On Thu, 21 Nov 2013 07:29:49 -0600
John McKown <[email protected]> wrote:

> To get more to your question, what I would do is have another,
> boolean, column in my table. I would call it something like
> "being_edited". When a user wants to edit a car, I would start a
> transaction (BEGIN TRANSACTION). I would then SELECT all the columns
> for the given car_id. My C (or whatever) code would check
> "being_edited". If it is TRUE, then tell the user that the car cannot
> be modified at this time and END TRANSACTION. Otherwise, UPDATE the
> "being_edited" to TRUE and UPDATE the row. Then END TRANSACTION.

That's pretty good, but I think I can do better.  

0.  Add a column "status", with a domain representing the entities that
can update the database, perhaps process ids or user ids.  
Let 0 be "no one".  

For each update, 

1.  update T set status = $uid where status in (0, $uid)
2.  check row count and notify user if busy, etc.  
3.  select ... from T where status = $uid
4.  [user putzes with data]
5.  update T set ... , status = 0 where status = $uid
6.  check row count and notify user, etc.  
7.  provide for resetting status of abandoned edits.  

For each delete, 

1.  delete from T where status = 0

In this scenario, the first one to reach #1 wins, provided everyone
plays by the same rules.  The record is "locked" according to those
rules, but not according to the DBMS.  

You begin with an UPDATE to acquire the "lock" atomically.  If that
fails, the user will have go the the next cubicle and bang on the
door.  

Then select the row(s) at your leisure, because you've claimed them
with your id.  

When you apply the new values with the second UPDATE, check the status
again, just to make sure.  Measure twice, cut once.  
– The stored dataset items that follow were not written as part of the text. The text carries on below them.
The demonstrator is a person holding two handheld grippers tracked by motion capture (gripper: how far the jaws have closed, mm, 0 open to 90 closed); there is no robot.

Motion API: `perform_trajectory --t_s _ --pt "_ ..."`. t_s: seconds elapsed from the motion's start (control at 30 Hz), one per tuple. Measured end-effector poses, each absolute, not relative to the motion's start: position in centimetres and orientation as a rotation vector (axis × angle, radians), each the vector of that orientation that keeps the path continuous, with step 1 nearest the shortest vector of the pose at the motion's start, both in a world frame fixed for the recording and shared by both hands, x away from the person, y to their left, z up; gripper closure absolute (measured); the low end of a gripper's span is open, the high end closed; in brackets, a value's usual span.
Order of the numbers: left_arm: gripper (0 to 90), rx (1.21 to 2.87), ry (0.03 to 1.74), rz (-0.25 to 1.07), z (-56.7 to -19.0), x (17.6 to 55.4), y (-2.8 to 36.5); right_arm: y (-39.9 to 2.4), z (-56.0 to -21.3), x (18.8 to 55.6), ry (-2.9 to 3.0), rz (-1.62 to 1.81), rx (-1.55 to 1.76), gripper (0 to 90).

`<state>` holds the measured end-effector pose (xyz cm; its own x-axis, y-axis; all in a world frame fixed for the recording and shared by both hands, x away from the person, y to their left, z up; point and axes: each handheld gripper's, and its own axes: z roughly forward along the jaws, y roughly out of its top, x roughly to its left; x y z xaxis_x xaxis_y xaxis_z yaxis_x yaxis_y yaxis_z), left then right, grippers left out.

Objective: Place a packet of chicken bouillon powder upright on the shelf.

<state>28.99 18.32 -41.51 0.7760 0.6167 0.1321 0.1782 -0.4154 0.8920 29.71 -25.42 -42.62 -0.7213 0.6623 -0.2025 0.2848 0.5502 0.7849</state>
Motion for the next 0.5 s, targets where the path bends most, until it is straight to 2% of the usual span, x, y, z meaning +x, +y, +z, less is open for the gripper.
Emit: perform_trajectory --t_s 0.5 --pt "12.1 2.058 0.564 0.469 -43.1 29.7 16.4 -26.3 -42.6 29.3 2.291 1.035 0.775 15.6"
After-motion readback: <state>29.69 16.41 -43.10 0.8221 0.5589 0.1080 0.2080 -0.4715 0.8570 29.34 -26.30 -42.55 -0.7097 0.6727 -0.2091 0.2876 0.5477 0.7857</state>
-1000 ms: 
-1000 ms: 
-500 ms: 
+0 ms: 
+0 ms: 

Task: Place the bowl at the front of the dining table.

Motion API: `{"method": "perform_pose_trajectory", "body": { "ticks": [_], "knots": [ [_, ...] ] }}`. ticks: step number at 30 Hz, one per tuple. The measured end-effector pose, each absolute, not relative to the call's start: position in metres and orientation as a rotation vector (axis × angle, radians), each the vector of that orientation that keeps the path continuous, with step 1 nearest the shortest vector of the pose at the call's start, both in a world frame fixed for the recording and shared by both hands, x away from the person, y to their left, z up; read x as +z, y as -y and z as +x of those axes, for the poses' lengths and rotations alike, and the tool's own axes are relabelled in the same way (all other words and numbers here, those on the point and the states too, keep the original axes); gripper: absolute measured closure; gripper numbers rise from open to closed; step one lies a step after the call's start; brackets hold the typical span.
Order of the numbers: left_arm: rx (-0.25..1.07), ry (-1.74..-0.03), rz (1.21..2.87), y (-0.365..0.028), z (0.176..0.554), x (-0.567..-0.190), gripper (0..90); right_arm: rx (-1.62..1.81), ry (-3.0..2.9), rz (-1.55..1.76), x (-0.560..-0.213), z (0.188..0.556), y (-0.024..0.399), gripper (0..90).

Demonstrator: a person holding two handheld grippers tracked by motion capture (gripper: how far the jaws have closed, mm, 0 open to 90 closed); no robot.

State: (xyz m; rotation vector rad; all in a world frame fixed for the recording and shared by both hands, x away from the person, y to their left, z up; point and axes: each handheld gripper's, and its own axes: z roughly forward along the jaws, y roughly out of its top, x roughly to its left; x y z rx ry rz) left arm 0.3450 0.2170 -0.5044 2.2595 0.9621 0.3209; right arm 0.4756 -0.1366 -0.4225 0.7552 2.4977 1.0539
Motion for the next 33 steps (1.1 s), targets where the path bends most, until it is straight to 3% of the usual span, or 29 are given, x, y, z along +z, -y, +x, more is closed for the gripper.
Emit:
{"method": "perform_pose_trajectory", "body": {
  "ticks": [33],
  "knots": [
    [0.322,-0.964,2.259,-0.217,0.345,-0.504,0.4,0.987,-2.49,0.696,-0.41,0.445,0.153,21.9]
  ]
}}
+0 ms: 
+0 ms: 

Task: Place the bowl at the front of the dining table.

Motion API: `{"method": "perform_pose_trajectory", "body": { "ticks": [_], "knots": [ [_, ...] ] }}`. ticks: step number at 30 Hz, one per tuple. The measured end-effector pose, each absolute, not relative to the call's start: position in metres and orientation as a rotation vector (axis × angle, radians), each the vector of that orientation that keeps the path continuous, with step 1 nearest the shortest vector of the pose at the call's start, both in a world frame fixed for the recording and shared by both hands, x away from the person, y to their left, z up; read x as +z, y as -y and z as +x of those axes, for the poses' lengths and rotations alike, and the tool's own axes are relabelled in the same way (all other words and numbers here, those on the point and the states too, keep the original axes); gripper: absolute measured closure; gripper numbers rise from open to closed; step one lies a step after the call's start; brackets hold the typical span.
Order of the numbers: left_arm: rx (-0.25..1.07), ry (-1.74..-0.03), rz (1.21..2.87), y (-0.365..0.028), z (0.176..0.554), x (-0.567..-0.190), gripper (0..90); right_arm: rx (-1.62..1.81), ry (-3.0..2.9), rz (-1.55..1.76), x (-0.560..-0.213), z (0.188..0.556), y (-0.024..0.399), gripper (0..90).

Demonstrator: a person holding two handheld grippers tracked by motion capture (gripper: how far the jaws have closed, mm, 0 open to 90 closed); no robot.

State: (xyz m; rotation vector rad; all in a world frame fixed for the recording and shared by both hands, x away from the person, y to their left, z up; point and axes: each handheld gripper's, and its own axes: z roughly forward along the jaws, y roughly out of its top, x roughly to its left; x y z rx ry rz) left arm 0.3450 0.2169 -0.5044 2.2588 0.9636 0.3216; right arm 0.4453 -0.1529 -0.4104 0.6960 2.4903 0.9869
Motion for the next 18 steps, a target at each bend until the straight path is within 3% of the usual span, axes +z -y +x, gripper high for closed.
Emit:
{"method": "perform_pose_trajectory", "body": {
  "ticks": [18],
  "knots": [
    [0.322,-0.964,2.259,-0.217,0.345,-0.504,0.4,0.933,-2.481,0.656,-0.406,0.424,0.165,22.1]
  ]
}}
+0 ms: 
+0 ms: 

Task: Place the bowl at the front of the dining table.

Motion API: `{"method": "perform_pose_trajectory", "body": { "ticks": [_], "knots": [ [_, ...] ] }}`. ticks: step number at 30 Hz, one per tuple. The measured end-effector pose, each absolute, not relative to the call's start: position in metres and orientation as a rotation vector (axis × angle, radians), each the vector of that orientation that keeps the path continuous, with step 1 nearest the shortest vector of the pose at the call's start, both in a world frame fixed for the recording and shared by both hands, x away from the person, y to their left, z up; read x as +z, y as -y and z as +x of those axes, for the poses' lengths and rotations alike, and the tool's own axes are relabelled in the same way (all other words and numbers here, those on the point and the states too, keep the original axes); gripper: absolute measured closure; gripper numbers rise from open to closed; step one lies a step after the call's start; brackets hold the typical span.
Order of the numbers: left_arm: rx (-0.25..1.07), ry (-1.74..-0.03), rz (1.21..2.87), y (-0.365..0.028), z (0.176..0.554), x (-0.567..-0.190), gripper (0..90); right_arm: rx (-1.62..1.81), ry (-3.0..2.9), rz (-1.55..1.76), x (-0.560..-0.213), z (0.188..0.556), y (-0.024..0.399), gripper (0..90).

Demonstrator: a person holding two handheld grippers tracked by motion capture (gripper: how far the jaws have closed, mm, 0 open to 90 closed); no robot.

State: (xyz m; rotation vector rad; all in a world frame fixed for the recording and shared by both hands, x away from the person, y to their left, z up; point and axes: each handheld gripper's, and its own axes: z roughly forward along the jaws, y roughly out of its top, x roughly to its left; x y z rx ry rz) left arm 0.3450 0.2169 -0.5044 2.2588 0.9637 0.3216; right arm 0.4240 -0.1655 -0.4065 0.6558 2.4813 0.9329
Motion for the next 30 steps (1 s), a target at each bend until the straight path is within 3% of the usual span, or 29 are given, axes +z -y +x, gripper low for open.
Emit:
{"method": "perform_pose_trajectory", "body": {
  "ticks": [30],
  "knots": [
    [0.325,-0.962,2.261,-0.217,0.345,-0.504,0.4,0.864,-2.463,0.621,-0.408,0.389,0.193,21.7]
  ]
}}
The above describes pessimistic locking.  Large systems, such as airline
reservations, use optimistic locking.  The row has a counter; every
select captures it, and every update both checks and increments it.  If
two readers read the same row, the first update succeeds (because the
counter still matches) and second one fails.  Inconvenient for the
user, but half the I/O, and greater concurrency.